(Source data)
◆ ◆ ◆ ◆

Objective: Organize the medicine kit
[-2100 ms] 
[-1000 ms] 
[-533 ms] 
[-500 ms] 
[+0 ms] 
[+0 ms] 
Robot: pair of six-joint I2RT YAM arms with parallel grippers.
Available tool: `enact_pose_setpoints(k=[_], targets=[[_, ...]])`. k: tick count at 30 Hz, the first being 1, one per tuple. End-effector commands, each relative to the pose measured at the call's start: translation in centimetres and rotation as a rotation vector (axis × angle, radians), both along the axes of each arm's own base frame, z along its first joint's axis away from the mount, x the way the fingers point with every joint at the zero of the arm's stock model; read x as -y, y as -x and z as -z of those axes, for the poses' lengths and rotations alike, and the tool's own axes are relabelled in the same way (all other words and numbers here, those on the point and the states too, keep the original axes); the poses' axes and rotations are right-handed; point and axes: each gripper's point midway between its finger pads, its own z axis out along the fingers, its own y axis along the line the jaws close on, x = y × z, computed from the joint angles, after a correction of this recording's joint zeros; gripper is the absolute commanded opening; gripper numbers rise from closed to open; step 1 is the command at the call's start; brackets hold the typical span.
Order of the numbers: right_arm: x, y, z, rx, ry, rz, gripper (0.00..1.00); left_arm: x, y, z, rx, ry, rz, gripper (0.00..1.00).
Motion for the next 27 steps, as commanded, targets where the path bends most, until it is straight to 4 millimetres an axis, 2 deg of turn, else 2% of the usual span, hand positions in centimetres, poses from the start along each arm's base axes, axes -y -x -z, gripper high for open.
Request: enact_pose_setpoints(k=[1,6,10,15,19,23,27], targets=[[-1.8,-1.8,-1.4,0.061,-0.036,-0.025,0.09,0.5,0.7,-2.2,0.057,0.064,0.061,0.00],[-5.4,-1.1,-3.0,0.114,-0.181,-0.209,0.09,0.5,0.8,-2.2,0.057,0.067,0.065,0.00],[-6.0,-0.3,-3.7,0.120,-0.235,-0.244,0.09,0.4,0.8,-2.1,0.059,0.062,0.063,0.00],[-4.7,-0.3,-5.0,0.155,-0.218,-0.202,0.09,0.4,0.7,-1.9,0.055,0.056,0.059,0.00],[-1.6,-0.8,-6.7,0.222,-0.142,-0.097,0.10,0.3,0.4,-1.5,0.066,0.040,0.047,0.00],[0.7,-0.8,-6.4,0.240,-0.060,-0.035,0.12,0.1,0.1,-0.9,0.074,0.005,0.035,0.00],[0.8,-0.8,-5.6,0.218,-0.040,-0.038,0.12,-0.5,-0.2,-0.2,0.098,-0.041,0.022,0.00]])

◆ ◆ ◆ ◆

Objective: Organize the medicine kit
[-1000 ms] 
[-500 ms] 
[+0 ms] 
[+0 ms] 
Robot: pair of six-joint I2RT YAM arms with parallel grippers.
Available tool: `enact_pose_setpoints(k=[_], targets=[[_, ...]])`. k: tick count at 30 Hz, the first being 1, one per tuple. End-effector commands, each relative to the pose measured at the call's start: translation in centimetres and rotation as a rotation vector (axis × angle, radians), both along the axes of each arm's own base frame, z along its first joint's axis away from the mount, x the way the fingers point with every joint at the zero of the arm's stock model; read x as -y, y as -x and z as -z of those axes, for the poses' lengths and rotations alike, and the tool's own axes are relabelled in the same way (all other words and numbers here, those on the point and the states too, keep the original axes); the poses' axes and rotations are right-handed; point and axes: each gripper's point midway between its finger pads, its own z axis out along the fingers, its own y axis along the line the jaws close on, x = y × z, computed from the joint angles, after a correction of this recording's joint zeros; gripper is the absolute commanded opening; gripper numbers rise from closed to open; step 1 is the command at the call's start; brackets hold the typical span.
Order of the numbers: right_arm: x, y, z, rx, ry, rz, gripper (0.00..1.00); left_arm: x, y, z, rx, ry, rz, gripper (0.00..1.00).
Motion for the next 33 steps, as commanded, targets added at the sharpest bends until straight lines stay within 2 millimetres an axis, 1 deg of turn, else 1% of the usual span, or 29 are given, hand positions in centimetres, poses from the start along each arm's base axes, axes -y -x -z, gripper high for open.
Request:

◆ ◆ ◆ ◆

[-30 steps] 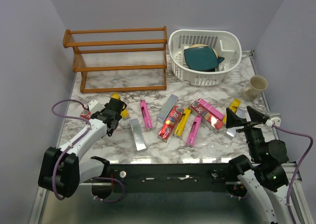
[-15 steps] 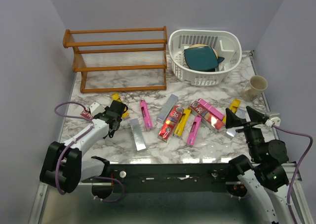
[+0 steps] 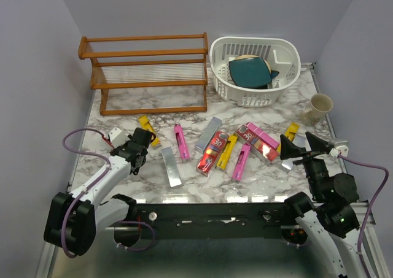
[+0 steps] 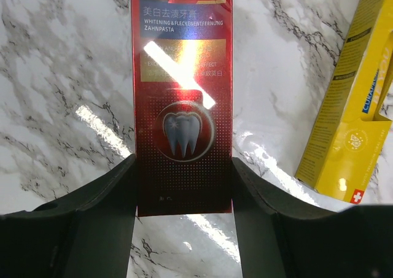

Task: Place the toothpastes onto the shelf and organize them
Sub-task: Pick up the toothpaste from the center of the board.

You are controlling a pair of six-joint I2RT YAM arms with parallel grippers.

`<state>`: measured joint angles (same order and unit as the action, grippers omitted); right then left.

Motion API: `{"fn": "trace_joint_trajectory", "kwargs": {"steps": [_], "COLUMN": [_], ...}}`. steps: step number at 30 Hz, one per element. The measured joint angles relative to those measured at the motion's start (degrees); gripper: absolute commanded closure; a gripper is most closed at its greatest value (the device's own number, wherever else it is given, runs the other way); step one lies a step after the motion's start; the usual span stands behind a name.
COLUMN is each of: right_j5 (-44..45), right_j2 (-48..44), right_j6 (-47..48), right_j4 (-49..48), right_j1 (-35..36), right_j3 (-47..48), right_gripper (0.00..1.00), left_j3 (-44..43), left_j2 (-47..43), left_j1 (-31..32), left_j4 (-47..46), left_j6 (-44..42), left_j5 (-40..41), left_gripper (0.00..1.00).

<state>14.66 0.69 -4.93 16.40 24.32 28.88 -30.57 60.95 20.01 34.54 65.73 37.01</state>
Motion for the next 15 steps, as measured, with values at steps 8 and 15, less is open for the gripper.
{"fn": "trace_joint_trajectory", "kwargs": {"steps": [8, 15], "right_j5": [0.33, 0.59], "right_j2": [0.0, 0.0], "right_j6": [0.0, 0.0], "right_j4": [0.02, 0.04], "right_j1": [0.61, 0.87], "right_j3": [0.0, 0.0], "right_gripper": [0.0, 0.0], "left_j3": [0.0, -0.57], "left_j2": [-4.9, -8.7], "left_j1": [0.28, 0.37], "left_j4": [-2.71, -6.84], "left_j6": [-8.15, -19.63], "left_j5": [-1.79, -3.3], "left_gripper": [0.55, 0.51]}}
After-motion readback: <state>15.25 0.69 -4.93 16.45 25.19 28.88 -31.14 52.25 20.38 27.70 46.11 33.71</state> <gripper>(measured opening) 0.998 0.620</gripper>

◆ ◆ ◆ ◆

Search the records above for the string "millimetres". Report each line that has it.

Motion for the next 27 steps, as commanded, targets where the path bends most, until it is straight to 4 millimetres an axis, 2 deg of turn, else 2% of the usual span, hand positions in centimetres, poses from the start along each arm's base axes, axes -y -x -z, gripper high for open.
Motion for the next 33 steps, as commanded, targets added at the sharpest bends until straight lines stay within 2 millimetres an axis, 1 deg of turn, else 1% of the usual span, or 29 are given, hand positions in centimetres, poses from the start along each arm's base axes, axes -y -x -z, gripper high for open.

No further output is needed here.